WHAT THE TASK REQUIRES: Take the data below. Output it exactly from its first line through the line containing "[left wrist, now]".

EXTRACTED RECORDS:
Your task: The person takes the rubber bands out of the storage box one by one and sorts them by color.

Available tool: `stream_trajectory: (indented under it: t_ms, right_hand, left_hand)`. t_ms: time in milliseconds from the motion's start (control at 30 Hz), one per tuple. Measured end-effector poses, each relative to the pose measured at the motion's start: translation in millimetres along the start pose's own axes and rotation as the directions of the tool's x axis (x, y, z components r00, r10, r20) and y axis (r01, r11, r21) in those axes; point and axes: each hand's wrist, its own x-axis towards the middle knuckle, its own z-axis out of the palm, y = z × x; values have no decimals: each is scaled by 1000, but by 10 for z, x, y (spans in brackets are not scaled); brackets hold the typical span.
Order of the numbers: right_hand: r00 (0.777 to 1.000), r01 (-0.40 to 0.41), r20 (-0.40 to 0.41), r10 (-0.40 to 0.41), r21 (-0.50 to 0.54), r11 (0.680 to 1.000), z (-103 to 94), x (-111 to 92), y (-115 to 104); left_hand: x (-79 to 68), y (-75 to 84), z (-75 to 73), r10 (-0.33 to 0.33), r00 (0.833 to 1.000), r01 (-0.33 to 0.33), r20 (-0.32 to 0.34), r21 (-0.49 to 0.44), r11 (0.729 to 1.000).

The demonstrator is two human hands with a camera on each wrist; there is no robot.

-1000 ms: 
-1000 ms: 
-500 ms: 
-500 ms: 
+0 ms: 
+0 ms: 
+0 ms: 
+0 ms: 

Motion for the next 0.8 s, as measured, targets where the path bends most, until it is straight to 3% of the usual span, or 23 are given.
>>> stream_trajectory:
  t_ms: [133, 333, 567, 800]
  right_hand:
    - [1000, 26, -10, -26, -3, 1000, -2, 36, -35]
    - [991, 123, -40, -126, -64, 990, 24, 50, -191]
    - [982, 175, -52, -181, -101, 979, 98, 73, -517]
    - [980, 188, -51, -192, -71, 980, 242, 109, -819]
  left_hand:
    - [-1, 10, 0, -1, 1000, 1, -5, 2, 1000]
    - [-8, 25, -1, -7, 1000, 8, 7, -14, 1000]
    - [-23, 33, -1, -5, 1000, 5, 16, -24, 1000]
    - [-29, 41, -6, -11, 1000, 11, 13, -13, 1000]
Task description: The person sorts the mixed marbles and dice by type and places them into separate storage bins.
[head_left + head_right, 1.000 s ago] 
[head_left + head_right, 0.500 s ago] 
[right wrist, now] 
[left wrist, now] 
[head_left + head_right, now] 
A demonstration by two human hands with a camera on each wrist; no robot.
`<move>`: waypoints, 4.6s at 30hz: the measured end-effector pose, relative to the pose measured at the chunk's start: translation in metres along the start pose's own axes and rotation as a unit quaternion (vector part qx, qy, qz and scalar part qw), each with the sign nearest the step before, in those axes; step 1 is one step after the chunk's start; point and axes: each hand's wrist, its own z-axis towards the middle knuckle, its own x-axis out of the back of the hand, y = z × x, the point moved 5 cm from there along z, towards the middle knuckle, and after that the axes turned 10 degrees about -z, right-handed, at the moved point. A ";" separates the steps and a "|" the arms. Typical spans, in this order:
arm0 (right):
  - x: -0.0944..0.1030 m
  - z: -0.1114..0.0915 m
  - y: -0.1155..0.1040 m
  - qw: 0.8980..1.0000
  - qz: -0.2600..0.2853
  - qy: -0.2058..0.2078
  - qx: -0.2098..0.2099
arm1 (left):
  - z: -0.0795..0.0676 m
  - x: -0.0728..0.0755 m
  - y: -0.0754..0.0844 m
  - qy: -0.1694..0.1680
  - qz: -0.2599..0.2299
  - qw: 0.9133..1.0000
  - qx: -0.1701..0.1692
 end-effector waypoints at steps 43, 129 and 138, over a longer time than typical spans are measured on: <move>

SOLUTION TO THIS PROBLEM:
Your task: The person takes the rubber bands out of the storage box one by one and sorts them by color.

Available tool: `stream_trajectory: (indented under it: t_ms, right_hand, left_hand)`. t_ms: time in milliseconds from the motion's start (control at 30 Hz), one per tuple. Measured end-effector poses, each relative to the pose measured at the motion's start: translation in millimetres along the start pose's own axes and rotation as the directions of the tool's x axis (x, y, z components r00, r10, r20) and y axis (r01, r11, r21) in those axes; point and axes: each hand's wrist, its own x-axis towards the middle knuckle, its own z-axis out of the palm, y = z × x; values have no decimals: each is scaled by 1000, but by 10 for z, x, y (spans in brackets are not scaled); brackets hold the typical span.
Order of the numbers: right_hand: r00 (0.777 to 1.000), r01 (-0.40 to 0.41), r20 (-0.40 to 0.41), r10 (-0.40 to 0.41), r21 (-0.50 to 0.54), r11 (0.680 to 1.000), z (-103 to 94), x (-111 to 92), y (-115 to 104); left_hand: x (-79 to 68), y (-75 to 84), z (-75 to 73), r10 (-0.33 to 0.33), r00 (0.833 to 1.000), r01 (-0.33 to 0.33), r20 (-0.32 to 0.34), r21 (-0.49 to 0.44), r11 (0.729 to 1.000).

The demonstrator is two human hands with a camera on each wrist; there is no robot.

-1000 ms: 
-1000 ms: 
-500 ms: 
-500 ms: 
+0 ms: 
+0 ms: 
+0 ms: 
+0 ms: 

Motion for the next 0.8 s, as measured, targets where the path bends most, until it is straight to 3% of the usual span, or 23 are given.
>>> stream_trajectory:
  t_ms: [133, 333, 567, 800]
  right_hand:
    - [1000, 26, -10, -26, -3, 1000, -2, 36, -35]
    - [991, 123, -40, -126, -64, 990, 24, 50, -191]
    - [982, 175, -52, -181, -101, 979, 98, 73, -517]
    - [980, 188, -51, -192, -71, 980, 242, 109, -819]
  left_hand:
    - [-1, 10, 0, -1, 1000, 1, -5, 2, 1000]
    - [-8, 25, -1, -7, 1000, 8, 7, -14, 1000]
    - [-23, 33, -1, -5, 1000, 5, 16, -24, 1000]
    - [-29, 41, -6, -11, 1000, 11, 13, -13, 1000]
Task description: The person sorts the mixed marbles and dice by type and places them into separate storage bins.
[head_left + head_right, 1.000 s ago] 
[head_left + head_right, 0.500 s ago] 
[right wrist, now] 
[left wrist, now] 

The required output has been given in full.